O garoto era uma criança querida na comunidade e na escola que estudava. "Vi o Kaio crescer, ele foi meu aluno em 2019. O Kaio sempre foi uma criança educada, obediente, tinha as artes dele como qualquer outra criança, mas eu sempre falava pra mãe dele que ela estava fazendo um excelente trabalho. Não gostaríamos de estar nesta situação, mas a gente tem a certeza que nesse pouco tempo que o Kaio esteve com a gente e com os pais ele cumpriu o propósito de ser filho, neto, aluno, amigo e que esse foi o tempo determinado pra ele. Estamos sofrendo e lamentamos pelo mundo que estamos vivendo hoje", disse a professora Giovana Gomes de Jesus, 49.

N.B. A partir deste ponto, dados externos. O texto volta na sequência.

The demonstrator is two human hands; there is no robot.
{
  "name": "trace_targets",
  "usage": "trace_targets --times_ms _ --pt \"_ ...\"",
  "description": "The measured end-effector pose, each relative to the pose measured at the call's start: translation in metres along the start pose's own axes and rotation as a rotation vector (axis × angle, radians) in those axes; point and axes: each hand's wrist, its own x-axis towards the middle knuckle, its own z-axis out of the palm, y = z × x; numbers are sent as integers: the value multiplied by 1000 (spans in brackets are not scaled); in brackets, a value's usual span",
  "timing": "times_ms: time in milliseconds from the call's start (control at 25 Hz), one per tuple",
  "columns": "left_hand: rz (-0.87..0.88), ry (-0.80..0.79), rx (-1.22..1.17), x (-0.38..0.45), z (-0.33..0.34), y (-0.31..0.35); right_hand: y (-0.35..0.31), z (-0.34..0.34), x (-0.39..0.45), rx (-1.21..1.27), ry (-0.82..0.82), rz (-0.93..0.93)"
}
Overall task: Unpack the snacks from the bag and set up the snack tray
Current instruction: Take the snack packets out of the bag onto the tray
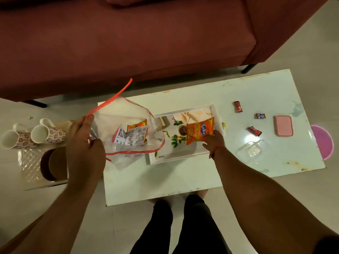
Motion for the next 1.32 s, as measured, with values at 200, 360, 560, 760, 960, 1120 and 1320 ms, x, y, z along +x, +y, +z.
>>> trace_targets --times_ms 200,360,560,760,960,1120,1320 --pt "39 -27 -25 -15 14 13 -5 5 -30 -231 333 -3" --pt "105 -98 -55 -29 21 38 -42 14 -116 -160 253 -907" --pt "256 -145 -78 -51 31 89 -58 44 -184 -766 -308 -1176" --pt "333 -147 -98 -59 26 133 -71 34 -155 -1671 -334 -764" --pt "301 -153 -126 -65 25 148 -60 29 -143 -1801 -182 -710" --pt "279 -123 -203 -72 23 148 -63 20 -147 -1717 -91 -769" --pt "281 -83 -252 -66 19 145 -91 8 -140 -1176 -135 -657"
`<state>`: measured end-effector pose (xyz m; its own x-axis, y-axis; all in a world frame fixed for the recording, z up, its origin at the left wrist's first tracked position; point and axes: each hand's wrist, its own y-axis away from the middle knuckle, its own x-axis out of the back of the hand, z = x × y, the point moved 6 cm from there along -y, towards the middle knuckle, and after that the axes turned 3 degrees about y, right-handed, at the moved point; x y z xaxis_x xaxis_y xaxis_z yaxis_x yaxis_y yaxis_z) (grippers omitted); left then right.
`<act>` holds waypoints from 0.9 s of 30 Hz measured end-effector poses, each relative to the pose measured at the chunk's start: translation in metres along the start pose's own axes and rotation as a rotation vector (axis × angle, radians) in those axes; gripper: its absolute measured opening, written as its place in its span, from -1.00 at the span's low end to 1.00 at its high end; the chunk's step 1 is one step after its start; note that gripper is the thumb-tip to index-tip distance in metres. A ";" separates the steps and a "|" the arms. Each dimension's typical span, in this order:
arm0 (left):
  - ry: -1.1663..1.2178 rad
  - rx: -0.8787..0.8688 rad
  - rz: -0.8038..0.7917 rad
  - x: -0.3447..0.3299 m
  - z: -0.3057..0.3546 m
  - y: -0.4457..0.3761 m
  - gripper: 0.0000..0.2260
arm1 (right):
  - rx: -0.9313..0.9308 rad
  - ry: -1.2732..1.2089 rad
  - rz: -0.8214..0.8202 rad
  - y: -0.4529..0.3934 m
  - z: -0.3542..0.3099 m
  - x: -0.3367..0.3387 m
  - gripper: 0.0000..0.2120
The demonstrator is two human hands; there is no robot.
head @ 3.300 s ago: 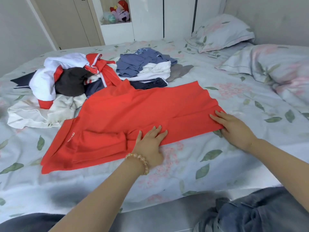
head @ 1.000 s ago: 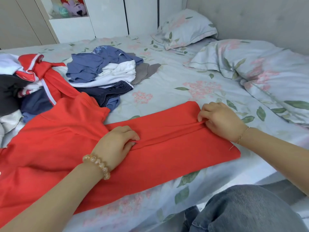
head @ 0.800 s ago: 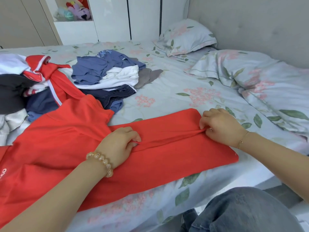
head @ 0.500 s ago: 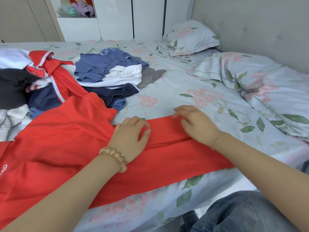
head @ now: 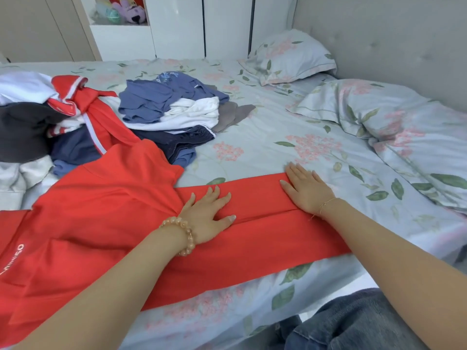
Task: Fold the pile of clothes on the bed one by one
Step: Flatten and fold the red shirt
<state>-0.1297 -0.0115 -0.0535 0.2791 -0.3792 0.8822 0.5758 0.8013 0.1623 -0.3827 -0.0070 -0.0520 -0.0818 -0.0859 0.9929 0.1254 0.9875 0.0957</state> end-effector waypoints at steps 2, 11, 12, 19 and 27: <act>0.382 -0.066 0.075 0.028 -0.002 0.009 -0.71 | 0.006 0.023 0.092 -0.002 -0.019 0.011 -0.52; 0.344 0.190 0.541 0.133 -0.154 0.087 -0.80 | 0.343 -0.488 0.285 -0.041 -0.218 0.053 -0.71; 0.323 0.271 0.583 0.141 -0.179 0.096 -0.78 | 0.345 -0.532 0.250 -0.049 -0.238 0.051 -0.69; 0.413 0.671 0.501 0.138 -0.281 0.129 -0.49 | 0.039 -0.650 0.028 -0.111 -0.298 0.013 -0.22; 0.481 0.540 0.529 0.140 -0.288 0.141 -0.86 | 0.122 -1.243 -0.003 -0.118 -0.299 0.022 -0.69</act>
<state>0.2123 -0.0846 -0.0342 0.7673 0.0461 0.6396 -0.1261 0.9888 0.0801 -0.1037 -0.1653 -0.0207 -0.9684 0.0291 0.2477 0.0363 0.9990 0.0246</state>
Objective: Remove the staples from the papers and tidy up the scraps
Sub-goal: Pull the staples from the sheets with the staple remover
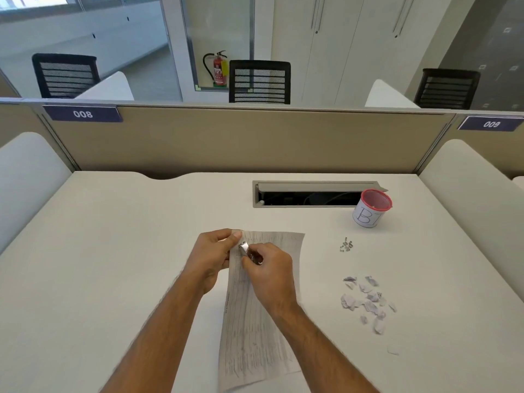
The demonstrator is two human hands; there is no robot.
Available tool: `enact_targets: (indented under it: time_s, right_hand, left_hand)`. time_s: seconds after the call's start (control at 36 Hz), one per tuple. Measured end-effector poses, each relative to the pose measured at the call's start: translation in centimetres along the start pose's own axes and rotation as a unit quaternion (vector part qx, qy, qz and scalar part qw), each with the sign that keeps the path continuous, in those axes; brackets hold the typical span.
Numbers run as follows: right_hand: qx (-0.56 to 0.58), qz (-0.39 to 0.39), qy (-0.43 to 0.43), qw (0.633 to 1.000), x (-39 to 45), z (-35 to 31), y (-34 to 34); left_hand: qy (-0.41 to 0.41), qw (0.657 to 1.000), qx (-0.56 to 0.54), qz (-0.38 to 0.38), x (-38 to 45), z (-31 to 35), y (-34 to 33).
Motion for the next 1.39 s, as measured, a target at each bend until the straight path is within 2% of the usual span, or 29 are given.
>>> enact_targets:
  time_s: [0.25, 0.53, 0.75, 0.94, 1.25, 1.39]
  right_hand:
    - [-0.005, 0.011, -0.002, 1.000, 1.0, 0.5, 0.6]
    - [-0.001, -0.013, -0.035, 0.999, 2.1, 1.2, 0.8]
    - [-0.010, -0.022, -0.033, 0.999, 2.9, 1.1, 1.1]
    - [-0.021, 0.007, -0.009, 1.000, 3.0, 0.9, 1.5]
    - [0.013, 0.045, 0.019, 0.999, 2.2, 1.5, 1.1]
    - [0.012, 0.038, 0.010, 0.999, 2.2, 1.7, 0.9]
  left_hand:
    - [-0.022, 0.998, 0.052, 0.003, 0.4, 0.6, -0.5]
    - [-0.053, 0.994, 0.096, 0.000, 0.5, 1.7, -1.4]
    - [-0.065, 0.995, 0.076, -0.002, 0.3, 2.1, -1.8]
    - [-0.067, 0.995, 0.070, -0.002, 0.2, 2.2, -2.4]
    - [-0.011, 1.000, 0.016, 0.003, 0.6, 1.4, -2.1]
    - [-0.006, 1.000, 0.007, 0.001, 0.5, 1.2, -2.1]
Point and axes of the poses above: each hand's wrist, its own x-axis towards the middle knuckle, its own y-axis out of the back of the hand, z = x × y, the point moved 9 cm from there along x, towards the middle knuckle, and after that the axes turned 4 degrees about -x, right-handed, at the moved point
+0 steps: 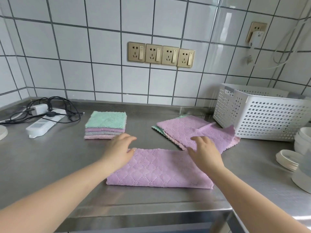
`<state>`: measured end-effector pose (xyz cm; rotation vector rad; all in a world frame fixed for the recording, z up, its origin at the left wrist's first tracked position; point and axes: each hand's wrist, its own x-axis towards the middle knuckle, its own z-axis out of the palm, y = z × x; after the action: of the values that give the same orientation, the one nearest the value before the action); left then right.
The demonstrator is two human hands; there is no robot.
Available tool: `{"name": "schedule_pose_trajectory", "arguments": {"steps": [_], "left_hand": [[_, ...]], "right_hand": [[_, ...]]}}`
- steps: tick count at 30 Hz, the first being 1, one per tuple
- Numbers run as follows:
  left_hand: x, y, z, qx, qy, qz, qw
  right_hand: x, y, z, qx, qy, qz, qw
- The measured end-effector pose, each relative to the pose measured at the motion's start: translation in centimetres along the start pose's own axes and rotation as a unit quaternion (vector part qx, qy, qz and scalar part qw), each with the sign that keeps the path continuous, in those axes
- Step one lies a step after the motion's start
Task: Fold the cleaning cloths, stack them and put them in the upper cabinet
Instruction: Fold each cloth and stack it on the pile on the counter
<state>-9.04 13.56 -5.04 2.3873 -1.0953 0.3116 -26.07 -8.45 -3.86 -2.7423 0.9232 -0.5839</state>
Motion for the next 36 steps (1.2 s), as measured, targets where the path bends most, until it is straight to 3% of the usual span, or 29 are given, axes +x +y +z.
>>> {"name": "schedule_pose_trajectory", "arguments": {"steps": [2, 5, 8, 18, 26, 28, 31, 36], "left_hand": [[-0.5, 2.3, 0.5, 0.006, -0.034, 0.082, 0.996], [-0.8, 5.1, 2.9, 0.01, -0.103, 0.128, 0.986], [-1.2, 5.7, 4.9, 0.044, -0.157, 0.105, 0.981], [-1.5, 4.1, 3.8, 0.132, -0.227, 0.027, 0.965], [-2.0, 2.4, 2.9, 0.12, -0.202, 0.026, 0.972], [-2.8, 2.9, 2.4, 0.057, -0.149, 0.078, 0.984], [-5.1, 4.3, 1.4, -0.06, -0.085, 0.153, 0.983], [-6.8, 5.5, 1.2, -0.029, -0.118, 0.172, 0.978]], "right_hand": [[-0.5, -2.1, 0.6, 0.003, -0.038, -0.072, 0.997], [-1.9, -5.3, 3.4, -0.01, -0.112, -0.134, 0.985], [-3.1, -6.0, 5.5, -0.026, -0.13, -0.118, 0.984], [-3.4, -2.3, 4.2, -0.097, -0.166, -0.047, 0.98], [-3.3, -1.1, 3.6, -0.116, -0.154, -0.039, 0.981], [-2.7, -1.3, 3.3, -0.107, -0.12, -0.05, 0.986], [-2.0, -2.6, 3.0, -0.002, -0.096, -0.082, 0.992], [-0.9, -5.5, 4.5, 0.045, -0.116, -0.124, 0.985]]}}
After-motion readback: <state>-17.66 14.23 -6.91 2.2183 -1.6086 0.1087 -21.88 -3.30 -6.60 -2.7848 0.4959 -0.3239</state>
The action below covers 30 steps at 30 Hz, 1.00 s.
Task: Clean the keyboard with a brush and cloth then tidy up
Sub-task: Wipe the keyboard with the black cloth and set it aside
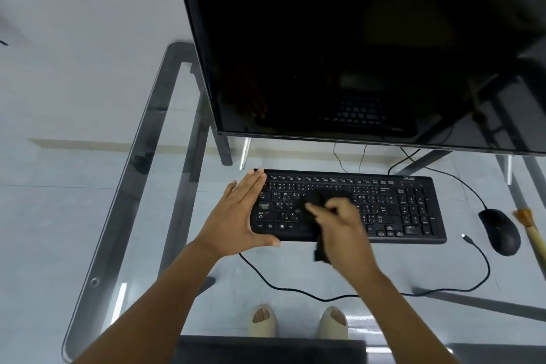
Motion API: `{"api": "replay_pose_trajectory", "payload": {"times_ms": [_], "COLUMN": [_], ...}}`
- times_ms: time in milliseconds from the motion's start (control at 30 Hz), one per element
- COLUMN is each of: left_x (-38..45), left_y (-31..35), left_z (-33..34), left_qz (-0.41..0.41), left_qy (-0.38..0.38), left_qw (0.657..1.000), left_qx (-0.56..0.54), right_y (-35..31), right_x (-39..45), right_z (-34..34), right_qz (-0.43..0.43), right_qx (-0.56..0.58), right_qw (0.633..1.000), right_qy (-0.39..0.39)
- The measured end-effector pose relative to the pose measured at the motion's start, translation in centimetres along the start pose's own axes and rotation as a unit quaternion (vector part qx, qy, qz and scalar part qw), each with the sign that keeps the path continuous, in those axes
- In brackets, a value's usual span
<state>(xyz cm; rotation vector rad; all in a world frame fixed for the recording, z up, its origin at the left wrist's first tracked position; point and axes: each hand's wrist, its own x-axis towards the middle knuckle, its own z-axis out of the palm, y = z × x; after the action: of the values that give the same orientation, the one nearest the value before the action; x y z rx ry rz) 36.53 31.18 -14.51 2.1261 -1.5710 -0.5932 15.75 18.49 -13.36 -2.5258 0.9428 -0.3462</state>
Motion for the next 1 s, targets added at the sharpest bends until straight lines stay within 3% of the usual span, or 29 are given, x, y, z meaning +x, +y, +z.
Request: {"api": "replay_pose_trajectory", "payload": {"times_ms": [100,200,267,300,400,467,500,600,633,667,800,867,933,1000], "left_x": [0.0,0.0,0.0,0.1,0.0,-0.1,-0.1,0.0,0.1,0.1,0.1,-0.1,-0.2,0.0], "left_y": [0.0,-0.5,-0.5,-0.5,-0.2,-0.3,-0.5,-0.8,-0.8,-0.7,-0.5,-0.7,-0.9,-0.8], "left_z": [0.2,0.4,0.3,0.1,-0.1,0.0,0.0,0.2,0.2,0.1,-0.1,0.0,0.2,-0.1], "left_qz": [-0.001,0.009,0.013,0.009,0.005,0.005,0.005,0.014,0.017,0.016,0.008,0.007,0.013,0.000], "left_qy": [0.009,0.012,0.011,0.009,-0.003,0.000,0.004,0.007,0.002,-0.003,-0.005,0.003,0.000,-0.006], "left_qw": [1.000,1.000,1.000,1.000,1.000,1.000,1.000,1.000,1.000,1.000,1.000,1.000,1.000,0.999], "left_qx": [0.007,0.006,0.005,0.000,-0.011,-0.012,-0.013,-0.003,0.001,0.002,-0.010,-0.013,-0.020,-0.043], "right_y": [-1.6,-6.6,-6.9,-6.1,-2.2,-2.6,-4.2,-8.1,-7.3,-6.4,-3.6,-6.0,-7.8,-7.0], "right_x": [-0.7,-0.7,0.9,1.6,3.1,2.9,2.6,0.8,1.4,2.5,6.1,4.7,2.2,2.4], "right_z": [1.0,3.3,3.2,2.5,1.5,2.1,2.6,3.0,2.8,2.1,1.9,2.6,3.0,2.6], "right_qz": [-0.006,-0.125,-0.137,-0.104,0.062,0.108,0.095,-0.123,-0.150,-0.130,0.051,0.005,-0.125,-0.190], "right_qx": [-0.013,0.008,0.003,0.007,-0.027,-0.026,-0.027,-0.023,-0.032,-0.021,-0.043,-0.003,0.023,-0.029], "right_qw": [0.999,0.992,0.990,0.994,0.994,0.988,0.992,0.990,0.985,0.988,0.997,1.000,0.984,0.972], "right_qy": [0.040,-0.027,-0.044,-0.038,0.081,0.109,0.082,-0.062,-0.081,-0.084,0.048,-0.011,-0.122,-0.136]}}
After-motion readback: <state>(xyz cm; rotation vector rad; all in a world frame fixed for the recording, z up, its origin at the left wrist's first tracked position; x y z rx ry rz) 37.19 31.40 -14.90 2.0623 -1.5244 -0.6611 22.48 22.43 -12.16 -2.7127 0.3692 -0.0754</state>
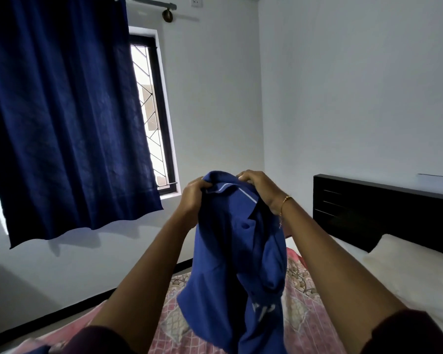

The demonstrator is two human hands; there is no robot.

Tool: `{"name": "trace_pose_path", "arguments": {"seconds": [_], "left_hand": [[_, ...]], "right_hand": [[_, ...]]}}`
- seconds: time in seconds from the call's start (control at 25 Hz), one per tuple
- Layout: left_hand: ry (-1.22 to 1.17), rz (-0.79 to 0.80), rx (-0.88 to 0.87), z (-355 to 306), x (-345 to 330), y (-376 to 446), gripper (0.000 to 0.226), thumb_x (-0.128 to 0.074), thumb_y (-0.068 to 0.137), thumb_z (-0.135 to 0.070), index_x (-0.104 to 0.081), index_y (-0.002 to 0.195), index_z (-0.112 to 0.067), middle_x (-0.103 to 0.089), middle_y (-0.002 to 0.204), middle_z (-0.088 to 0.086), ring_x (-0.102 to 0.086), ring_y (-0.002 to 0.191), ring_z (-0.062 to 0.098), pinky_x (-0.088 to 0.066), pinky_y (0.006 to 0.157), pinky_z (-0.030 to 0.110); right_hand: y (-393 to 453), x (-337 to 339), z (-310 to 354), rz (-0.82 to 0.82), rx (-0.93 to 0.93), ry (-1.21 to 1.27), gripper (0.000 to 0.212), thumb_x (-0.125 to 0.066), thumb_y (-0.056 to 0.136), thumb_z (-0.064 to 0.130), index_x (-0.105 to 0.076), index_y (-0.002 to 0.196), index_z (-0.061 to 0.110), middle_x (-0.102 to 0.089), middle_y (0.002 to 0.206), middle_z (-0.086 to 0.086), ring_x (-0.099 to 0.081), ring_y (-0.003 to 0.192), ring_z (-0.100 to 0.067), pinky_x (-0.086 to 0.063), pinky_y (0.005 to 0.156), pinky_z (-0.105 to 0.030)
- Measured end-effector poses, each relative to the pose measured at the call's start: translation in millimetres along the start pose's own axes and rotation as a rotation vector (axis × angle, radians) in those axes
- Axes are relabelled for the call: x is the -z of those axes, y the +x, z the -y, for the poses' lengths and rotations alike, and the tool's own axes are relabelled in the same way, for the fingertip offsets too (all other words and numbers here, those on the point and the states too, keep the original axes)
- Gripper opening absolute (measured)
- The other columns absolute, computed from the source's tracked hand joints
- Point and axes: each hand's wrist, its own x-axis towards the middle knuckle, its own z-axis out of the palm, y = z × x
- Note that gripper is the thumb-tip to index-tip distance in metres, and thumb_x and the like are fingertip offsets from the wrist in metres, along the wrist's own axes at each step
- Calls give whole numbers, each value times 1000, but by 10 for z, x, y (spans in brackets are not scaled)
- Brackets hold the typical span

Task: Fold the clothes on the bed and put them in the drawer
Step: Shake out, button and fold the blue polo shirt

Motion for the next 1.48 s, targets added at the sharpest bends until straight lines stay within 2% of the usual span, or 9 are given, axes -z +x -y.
{"name": "trace_pose_path", "arguments": {"seconds": [0.28,0.4,0.64,0.72,0.88,1.0,1.2,1.36,1.48], "left_hand": [[-377,-119,159,-118,226,-27,21,-44,83,-14,-50,62,-14,-56,44,-2,-50,53,17,-41,57,24],[-239,-58,196,-2,439,11,23,-44,85,-12,-55,65,-12,-60,47,0,-54,46,14,-43,57,25],[436,67,173,550,917,213,25,-38,79,7,-57,73,-8,-54,74,11,-46,72,21,-37,65,30],[552,-54,111,777,915,241,28,-34,86,7,-55,72,-7,-53,77,14,-45,76,22,-34,66,31],[304,-357,-110,985,735,68,17,-42,96,-17,-49,85,-6,-50,77,4,-46,78,22,-37,62,22],[766,-210,-276,1004,893,128,39,-58,88,-44,-52,98,-7,-60,85,8,-56,77,24,-43,65,31],[1215,-345,-170,935,1057,392,36,-34,101,-31,-53,93,-1,-64,95,21,-59,87,39,-43,69,39],[1080,-362,-166,880,1036,452,36,-32,101,-29,-50,89,-1,-61,91,19,-57,85,37,-43,72,41],[916,-363,-131,786,1124,502,35,-41,98,-29,-47,71,-8,-55,73,10,-54,75,32,-40,68,37]], "right_hand": [[-446,-35,-469,224,-279,-260,24,-68,84,18,-66,103,3,-70,93,-8,-66,78,-14,-54,74,-23],[-433,17,-683,27,-342,-12,31,-68,84,25,-66,106,4,-70,101,-14,-67,92,-29,-54,87,-41],[-83,-129,-486,-179,-176,22,14,-55,87,6,-47,84,17,-54,84,-4,-51,76,-18,-42,65,-27],[65,-305,-367,-184,-117,18,20,-49,82,1,-43,74,18,-48,74,0,-44,71,-15,-36,61,-26],[341,-474,-251,-239,-49,-52,21,-49,77,2,-42,67,19,-45,67,3,-39,66,-15,-32,61,-26],[450,-345,-371,-256,-60,-284,12,-55,76,9,-48,70,17,-50,67,4,-44,66,-14,-34,59,-27],[489,-191,-809,58,-218,-533,35,-66,81,37,-67,82,3,-61,80,-3,-55,76,-16,-40,63,-25],[446,-158,-954,328,-382,-501,61,-62,71,67,-67,97,11,-68,103,-6,-64,95,-22,-51,90,-34],[361,-171,-1149,498,-454,-297,90,-71,42,76,-64,100,8,-67,104,-9,-63,98,-25,-51,89,-33]]}}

"É uma perda muito grande, além de um aluno é como se perdêssemos um filho. Como professora nós preparamos as crianças para o futuro, infelizmente o futuro do Kaio foi interrompido e de muitas outras crianças tem sido interrompido bruscamente. É preciso dar um basta nisso. A violência no Rio está muito grande. A gente pensa que na escola a gente está seguro, mas não estamos. Precisamos que estas crianças cresçam como pessoas de bem para que eles nos substituam, quem sabe até sejam um professor amanhã", desabafou a professora de Educação Física Selma Cândido dos Reis, 52, que contou ainda que o futebol era o esporte prefeito do Kaio.
Doação de órgãos
A família optou pela doação dos órgãos após ser constatada a morte encefálica como uma maneira de manter Kaio vivo em outras pessoas. A cirurgia de captação ocorreu no próprio Hospital Municipal Pedro II, em Santa Cruz, na zona oeste do Rio, onde Kaio ficou internado depois de ter sido transferido do Hospital Albert Schweitzer, em Realengo, unidade na qual recebeu o primeiro atendimento.
Kaio teve que esperar 30 horas por uma vaga no CTI antes de ser internado de forma definitiva.
Estatísticas da violência
Kaio é a quarta criança morta por arma de fogo neste ano, segundo a ONG Rio de Paz. Desde 2007 já foram 82 crianças mortas no Rio de Janeiro.
Uma placa será colocada na Lagoa Rodrigo de Freitas, na Zona Sul, em homenagem ao menino, em memorial feito pela Rio de Paz.
Uma placa será colocada na Lagoa Rodrigo de Freitas, na Zona Sul, em homenagem ao menino, em memorial feito pela Rio de Paz.
"Acompanhamos esses casos desde 2007 e desde então não vemos mudanças na política de segurança pública. A autoria do crime não é elucidada. Como armas e munição chegam e se espalham pelo Rio de Janeiro? E por fim, não há nenhum apoio do poder público a essas famílias, que em geral são famílias pobres, moradores de comunidades e famílias negras. Mais uma criança, a quarta criança morta em 2021, uma média de uma por mês e não vemos mudanças", ressalta Lucas Louback, coordenador de projetos da ONG.
De acordo com o aplicativo Fogo Cruzado, 100 crianças atingidas por bala perdida nos últimos 5 anos, no Rio de Janeiro.